When I was eighteen or nineteen, I romanticized the poverty of the artist’s life. I couldn’t picture myself doing anything useful with my life and I dropped out of community college after a couple years of wavering. My father urged me to consider the example of T.S. Eliot, Wallace Stevens, and William Carlos Williams. Poets can have respectable careers, he urged. But I wouldn’t listen.

It can be difficult to shoehorn the passionate intensity of a young human into the promise of a side project. I wanted to live in Paris in the 1930s or New York City in the 1960s. Instead, I moved to Portland, Oregon where a series of entry level jobs slowly sucked the life out of me.

There is a bit of nuance in the fact that part of the reason I did not pursue college at the time was that my family could not afford to send me. I came from a middle class home but they told me at one point that I would have to take out student loans to fund my own education. And so there was an element of pragmatism in my acceptance of retail and food service jobs. Perhaps there was an intergenerational form of risk aversion that retrospectively reconfigures itself as creative passion. But it proved to be spiritually exhausting over time.
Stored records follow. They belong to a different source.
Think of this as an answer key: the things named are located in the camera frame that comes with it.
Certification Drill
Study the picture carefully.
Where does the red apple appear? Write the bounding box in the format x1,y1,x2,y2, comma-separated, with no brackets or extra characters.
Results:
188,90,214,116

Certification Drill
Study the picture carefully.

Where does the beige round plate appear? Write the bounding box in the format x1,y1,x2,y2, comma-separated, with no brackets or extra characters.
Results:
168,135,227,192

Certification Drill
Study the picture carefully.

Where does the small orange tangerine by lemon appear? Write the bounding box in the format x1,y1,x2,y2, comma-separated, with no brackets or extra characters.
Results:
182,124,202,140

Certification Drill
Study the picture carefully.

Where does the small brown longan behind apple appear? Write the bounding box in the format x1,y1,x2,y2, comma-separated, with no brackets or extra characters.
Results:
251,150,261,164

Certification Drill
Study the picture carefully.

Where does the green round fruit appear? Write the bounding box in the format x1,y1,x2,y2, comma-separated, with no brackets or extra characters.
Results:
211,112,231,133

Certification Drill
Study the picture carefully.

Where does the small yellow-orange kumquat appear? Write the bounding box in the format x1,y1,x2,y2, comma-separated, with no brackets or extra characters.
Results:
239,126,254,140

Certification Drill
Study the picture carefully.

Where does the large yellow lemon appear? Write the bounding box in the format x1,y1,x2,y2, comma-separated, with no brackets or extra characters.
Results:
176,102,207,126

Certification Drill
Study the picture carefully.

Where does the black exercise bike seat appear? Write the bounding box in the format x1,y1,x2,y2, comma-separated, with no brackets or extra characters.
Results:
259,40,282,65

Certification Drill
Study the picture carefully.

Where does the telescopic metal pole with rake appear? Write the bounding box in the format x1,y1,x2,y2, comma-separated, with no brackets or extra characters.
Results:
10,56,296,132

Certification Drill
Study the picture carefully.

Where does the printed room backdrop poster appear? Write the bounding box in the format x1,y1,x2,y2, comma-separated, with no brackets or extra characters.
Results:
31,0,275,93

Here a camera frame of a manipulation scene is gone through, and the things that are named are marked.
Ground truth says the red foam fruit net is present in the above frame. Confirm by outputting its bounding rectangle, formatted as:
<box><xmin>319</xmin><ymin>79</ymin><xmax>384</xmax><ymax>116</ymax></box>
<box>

At one point, I lived in Chicago and I did not have medical or dental insurance. I had to have several infected wisdom teeth extracted and had to rely on help from family and my employer because I could not afford the procedures. One day when I had a fever, I was sitting in an urgent care clinic crowded with working families and unhoused people, waiting for hours to be seen by a nurse who could prescribe antibiotics. I remember wondering whether this was the artist’s life that I had romanticized.
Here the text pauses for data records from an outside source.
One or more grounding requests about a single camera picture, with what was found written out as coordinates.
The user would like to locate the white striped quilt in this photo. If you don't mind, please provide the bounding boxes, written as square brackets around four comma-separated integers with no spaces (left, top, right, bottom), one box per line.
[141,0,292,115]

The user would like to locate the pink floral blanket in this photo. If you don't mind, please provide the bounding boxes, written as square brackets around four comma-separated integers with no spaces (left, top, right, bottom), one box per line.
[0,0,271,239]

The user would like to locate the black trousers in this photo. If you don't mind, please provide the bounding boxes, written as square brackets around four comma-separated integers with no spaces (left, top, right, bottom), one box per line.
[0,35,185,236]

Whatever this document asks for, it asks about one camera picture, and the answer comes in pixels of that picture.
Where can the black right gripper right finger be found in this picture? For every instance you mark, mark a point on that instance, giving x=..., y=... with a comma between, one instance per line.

I was never truly hungry or at risk during these years of minimum wage jobs but there’s a painful contradiction in the fact that in trying to escape capitalism, one becomes even more enslaved to it. I was the pawn of petty middle managers, greedy landlords, and bad luck. At one point in my late twenties, my car broke down and it would have taken most of my savings to fix it. Instead, I donated the car to charity and went back to school. I was finally ready to take out a student loan and try to figure something out.

What did I have to show for myself after my bohemian years? An unreadable surrealist novel, a handful of poems written on a typewriter, some melancholy paintings... None of it had lived up to the examples of Dylan Thomas, Franz Kafka, or Vincent Van Gogh. Did going back to college mean I was giving up on being a writer? Living in the unpublished twilight of amateur creative pursuits, I had to ask myself over and over whether I was done with making poems and stories. Did maturity mean giving up one’s artistic ambitions?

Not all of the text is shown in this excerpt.